BRIEF:
Please repeat all of the listing exactly.
_ _ _ _ _ _ _
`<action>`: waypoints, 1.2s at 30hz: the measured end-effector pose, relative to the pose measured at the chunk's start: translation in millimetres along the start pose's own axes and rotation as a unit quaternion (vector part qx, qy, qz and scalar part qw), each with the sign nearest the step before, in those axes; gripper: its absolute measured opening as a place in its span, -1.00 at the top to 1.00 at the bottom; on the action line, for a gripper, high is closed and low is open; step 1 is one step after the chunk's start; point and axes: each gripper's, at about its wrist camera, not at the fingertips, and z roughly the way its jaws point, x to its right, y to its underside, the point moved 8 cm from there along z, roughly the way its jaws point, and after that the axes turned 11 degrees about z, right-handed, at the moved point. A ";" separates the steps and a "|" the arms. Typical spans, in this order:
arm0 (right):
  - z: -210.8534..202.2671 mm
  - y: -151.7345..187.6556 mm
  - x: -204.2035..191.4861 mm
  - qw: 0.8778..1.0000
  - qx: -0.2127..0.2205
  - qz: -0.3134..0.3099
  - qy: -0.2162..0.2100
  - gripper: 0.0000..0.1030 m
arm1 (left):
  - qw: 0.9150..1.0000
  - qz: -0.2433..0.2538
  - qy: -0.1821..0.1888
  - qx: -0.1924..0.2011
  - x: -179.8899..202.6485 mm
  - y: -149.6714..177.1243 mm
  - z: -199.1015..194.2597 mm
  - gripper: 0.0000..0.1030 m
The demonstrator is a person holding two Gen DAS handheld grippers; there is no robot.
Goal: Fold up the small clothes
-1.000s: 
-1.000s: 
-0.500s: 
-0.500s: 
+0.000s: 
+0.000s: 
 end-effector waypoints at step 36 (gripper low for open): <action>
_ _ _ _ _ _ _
SOLUTION TO THE PROBLEM:
`<action>`: waypoints, 1.2s at 30hz: the measured end-effector pose, relative to the pose measured at the chunk's start: translation in millimetres along the start pose's own axes and rotation as a unit quaternion (vector part qx, qy, qz and scalar part qw), each with the sign nearest the step before, in those axes; gripper: its absolute measured opening as a place in its span, -1.00 at the top to 1.00 at the bottom; on the action line, for a gripper, high is closed and low is open; step 1 is one step after the chunk's start; point and axes: each gripper's, at about its wrist camera, not at the fingertips, and z roughly the way its jaws point, x to its right, y to its underside, the point moved 8 cm from there along z, roughly the way its jaws point, and after that the axes turned 11 degrees about z, right-handed, at the moved point. A ";" separates the steps and a "|" the arms. Typical spans, in this order:
arm0 (right):
  - z: -210.8534..202.2671 mm
  - y: -151.7345..187.6556 mm
  - x: -204.2035..191.4861 mm
  - qw: 0.8778..1.0000
  - qx: -0.2127..0.2205
  - qz: -0.3134..0.3099
  - qy: -0.2162..0.2100
  - gripper: 0.0000..0.1030 m
arm1 (left):
  - qw: 0.9150..1.0000
  - qz: -0.2433..0.2538
  - qy: -0.1821..0.1888
  - qx: -0.1924..0.2011
  - x: -179.8899..202.6485 mm
  - y: -149.6714..177.1243 mm
  - z: -199.1015..194.2597 mm
  - gripper: 0.0000..0.1030 m
The demonstrator is a person holding two Gen DAS handheld grippers; there is no robot.
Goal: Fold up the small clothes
-1.000s: 
-1.000s: 
-0.500s: 
-0.500s: 
+0.000s: 
+0.000s: 
 end-effector waypoints at step 36 (gripper low for open): <action>

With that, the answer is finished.